◆ **What needs to be done**
Each line of the listing that contains the word "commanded" is to be copied.

◆ **Dataset excerpt**
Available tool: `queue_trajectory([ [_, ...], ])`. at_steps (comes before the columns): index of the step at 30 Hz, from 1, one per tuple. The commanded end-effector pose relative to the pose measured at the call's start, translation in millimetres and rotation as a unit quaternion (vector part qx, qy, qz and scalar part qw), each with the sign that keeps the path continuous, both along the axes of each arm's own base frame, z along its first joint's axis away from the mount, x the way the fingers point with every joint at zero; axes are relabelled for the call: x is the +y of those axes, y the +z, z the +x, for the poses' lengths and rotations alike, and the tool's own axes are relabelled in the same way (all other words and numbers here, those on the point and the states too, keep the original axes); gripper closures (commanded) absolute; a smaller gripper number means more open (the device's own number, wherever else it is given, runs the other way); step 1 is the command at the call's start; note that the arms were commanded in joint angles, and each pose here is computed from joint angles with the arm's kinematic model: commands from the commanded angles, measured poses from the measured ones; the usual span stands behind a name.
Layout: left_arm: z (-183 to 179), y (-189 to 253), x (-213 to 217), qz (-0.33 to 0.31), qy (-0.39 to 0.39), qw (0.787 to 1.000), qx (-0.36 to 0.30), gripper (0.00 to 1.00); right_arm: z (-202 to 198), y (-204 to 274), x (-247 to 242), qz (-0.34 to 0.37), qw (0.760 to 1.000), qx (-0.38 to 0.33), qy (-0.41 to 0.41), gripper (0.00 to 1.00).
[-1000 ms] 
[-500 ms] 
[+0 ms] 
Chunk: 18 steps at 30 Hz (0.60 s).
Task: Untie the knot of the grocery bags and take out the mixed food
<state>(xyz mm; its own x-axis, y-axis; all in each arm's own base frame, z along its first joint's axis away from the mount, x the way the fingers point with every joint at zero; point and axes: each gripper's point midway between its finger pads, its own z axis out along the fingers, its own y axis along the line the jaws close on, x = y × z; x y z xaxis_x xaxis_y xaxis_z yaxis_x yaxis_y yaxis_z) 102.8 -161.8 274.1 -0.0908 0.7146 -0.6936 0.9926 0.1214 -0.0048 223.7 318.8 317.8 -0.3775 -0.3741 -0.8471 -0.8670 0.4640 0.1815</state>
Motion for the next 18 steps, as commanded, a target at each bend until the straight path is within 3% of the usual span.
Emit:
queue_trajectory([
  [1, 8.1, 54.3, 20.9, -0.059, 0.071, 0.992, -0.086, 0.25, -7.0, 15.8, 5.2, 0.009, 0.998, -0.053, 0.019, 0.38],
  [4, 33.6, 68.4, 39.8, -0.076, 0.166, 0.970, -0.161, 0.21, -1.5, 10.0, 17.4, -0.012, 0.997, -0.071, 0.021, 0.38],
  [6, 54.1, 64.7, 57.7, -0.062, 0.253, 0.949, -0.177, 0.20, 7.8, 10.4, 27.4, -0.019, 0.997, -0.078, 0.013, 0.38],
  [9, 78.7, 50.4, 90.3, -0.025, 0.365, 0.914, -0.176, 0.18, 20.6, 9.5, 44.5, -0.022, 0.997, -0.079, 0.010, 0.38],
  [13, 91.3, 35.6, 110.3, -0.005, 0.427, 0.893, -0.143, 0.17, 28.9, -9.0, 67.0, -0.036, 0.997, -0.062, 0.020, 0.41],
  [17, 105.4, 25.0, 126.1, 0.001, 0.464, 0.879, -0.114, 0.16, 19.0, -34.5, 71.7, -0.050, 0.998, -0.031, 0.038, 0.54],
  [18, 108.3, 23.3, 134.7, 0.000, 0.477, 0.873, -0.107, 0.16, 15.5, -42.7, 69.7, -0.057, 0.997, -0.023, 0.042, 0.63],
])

◆ **Result of the exercise**
Available tool: `queue_trajectory([ [_, ...], ])`. at_steps (comes before the columns): index of the step at 30 Hz, from 1, one per tuple. The commanded end-effector pose relative to the pose measured at the call's start, translation in millimetres and rotation as a unit quaternion (vector part qx, qy, qz and scalar part qw), each with the sign that keeps the path continuous, both along the axes of each arm's own base frame, z along its first joint's axis away from the mount, x the way the fingers point with every joint at zero; axes are relabelled for the call: x is the +y of those axes, y the +z, z the +x, for the poses' lengths and rotations alike, and the tool's own axes are relabelled in the same way (all other words and numbers here, those on the point and the states too, keep the original axes); gripper closures (commanded) absolute; a smaller gripper number means more open (the device's own number, wherever else it is given, runs the other way); step 1 is the command at the call's start; note that the arms were commanded in joint angles, and each pose here is computed from joint angles with the arm's kinematic model: commands from the commanded angles, measured poses from the measured ones; the usual span stands behind a name.
Motion for the next 18 steps, as commanded, a target at each bend until the straight path is within 3% of the usual span.

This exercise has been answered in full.